> Work request
Copy every line in the records below that contains the word "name".

_ _ _ _

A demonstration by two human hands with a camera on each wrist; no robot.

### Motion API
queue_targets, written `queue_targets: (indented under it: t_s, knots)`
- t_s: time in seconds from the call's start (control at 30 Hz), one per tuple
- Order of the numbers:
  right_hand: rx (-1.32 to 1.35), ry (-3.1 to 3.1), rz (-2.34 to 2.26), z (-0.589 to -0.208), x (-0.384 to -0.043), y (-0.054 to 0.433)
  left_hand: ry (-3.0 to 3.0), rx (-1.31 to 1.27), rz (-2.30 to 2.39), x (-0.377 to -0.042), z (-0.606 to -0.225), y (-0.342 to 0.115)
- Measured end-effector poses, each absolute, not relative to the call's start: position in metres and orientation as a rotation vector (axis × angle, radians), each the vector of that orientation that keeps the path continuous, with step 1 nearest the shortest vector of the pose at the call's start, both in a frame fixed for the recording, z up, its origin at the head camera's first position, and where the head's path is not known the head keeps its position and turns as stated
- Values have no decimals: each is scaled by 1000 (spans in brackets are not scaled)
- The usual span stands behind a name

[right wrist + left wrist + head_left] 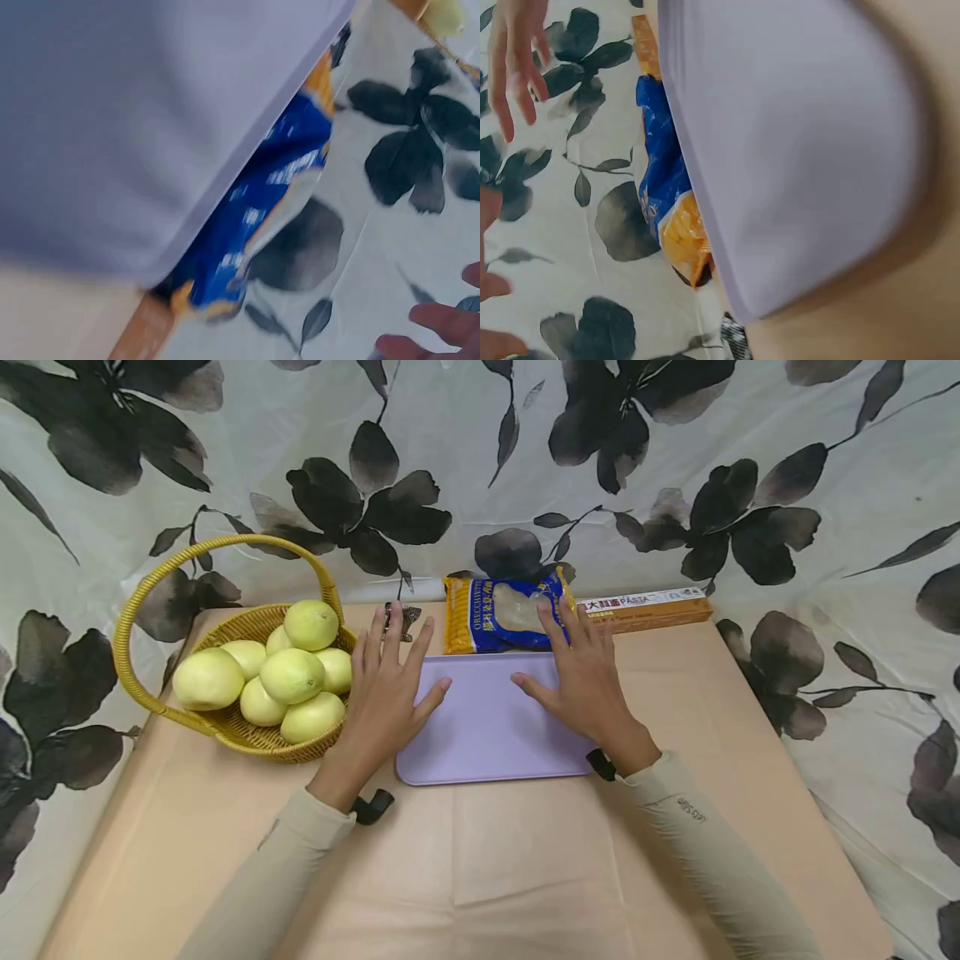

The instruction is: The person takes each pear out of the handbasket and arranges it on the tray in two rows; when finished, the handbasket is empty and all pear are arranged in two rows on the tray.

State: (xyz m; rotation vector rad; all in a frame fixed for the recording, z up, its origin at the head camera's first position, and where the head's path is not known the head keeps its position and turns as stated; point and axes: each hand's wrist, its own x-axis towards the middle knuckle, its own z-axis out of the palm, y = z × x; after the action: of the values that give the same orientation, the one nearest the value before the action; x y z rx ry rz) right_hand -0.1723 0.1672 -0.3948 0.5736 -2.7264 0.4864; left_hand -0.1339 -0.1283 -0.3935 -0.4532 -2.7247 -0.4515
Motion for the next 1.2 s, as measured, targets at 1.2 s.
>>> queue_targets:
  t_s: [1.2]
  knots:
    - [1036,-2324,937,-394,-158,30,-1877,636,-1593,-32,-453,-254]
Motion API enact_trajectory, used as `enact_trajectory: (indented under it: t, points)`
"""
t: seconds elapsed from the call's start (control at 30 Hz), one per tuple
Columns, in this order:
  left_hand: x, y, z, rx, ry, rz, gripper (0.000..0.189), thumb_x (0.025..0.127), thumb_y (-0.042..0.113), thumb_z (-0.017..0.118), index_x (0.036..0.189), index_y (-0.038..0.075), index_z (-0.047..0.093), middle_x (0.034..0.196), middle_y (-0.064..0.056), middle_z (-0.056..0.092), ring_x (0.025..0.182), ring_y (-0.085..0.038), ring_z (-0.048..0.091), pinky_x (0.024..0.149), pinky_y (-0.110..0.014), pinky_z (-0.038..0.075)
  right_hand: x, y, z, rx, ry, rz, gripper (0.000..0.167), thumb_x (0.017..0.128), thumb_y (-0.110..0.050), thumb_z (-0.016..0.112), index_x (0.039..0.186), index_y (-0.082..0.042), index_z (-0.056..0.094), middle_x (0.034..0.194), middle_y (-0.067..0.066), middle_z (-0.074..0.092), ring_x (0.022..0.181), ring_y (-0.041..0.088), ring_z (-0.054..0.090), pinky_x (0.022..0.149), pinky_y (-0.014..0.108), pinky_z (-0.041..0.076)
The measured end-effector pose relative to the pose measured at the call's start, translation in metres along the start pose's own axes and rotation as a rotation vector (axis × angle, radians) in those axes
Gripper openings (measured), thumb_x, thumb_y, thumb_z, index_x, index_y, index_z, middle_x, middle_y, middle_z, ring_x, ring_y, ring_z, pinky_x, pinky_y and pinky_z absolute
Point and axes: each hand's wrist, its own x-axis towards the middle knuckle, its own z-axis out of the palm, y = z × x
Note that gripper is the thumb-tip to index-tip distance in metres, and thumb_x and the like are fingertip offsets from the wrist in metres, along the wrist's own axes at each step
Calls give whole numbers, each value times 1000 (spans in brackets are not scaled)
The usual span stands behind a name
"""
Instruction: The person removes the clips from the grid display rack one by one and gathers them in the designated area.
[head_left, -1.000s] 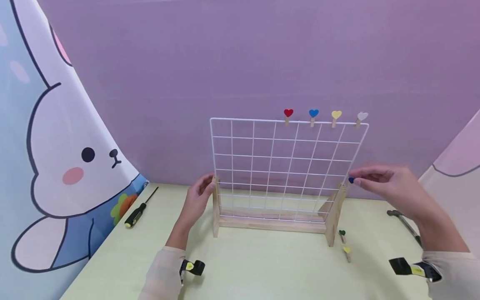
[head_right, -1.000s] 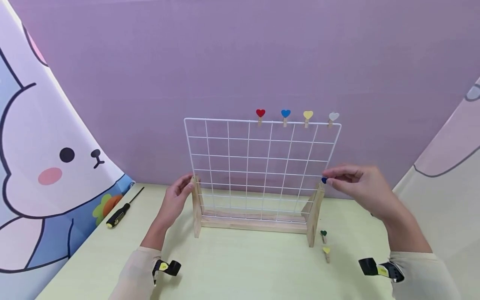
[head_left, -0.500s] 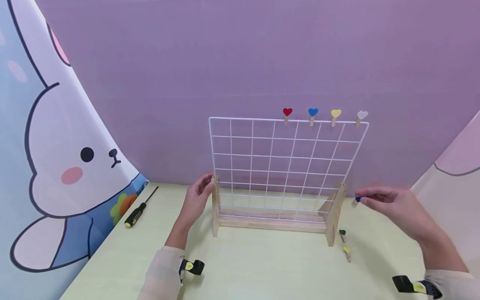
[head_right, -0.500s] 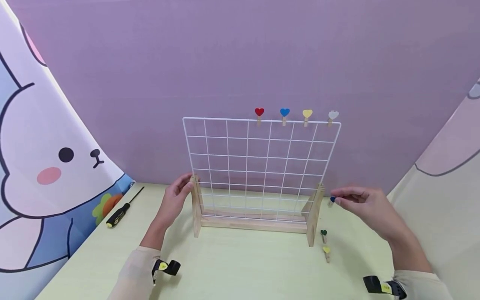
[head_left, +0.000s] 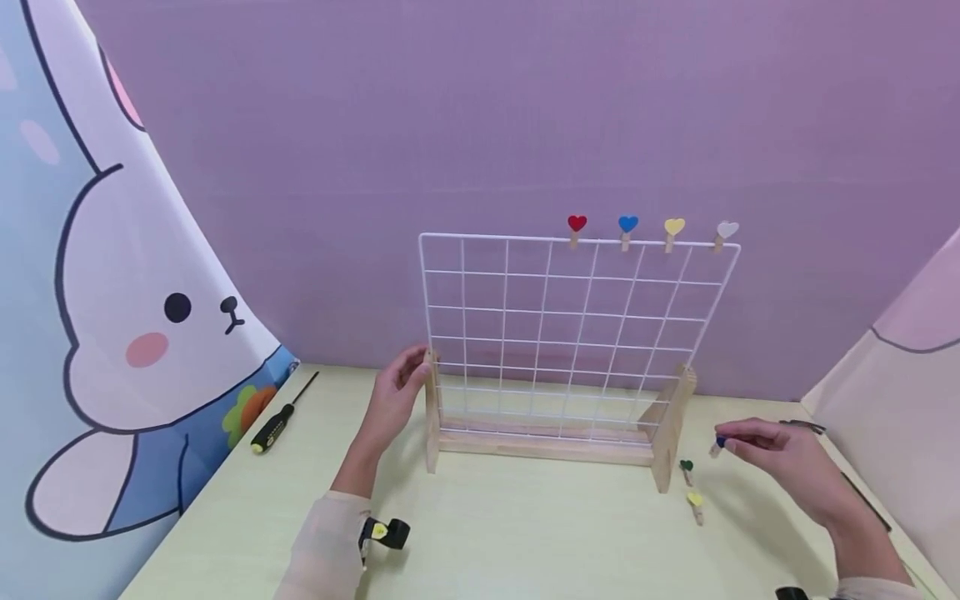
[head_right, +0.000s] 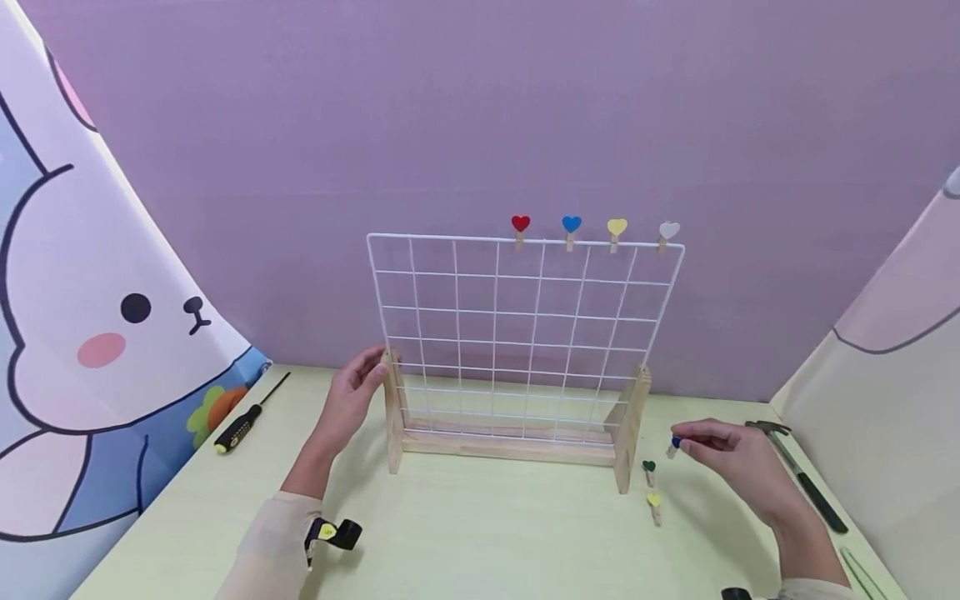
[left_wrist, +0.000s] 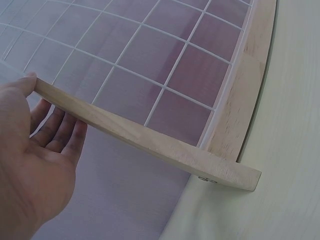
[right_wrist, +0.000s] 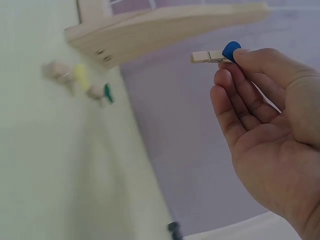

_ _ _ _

> Output below
- The usual span stands behind a name
The usual span stands behind a name

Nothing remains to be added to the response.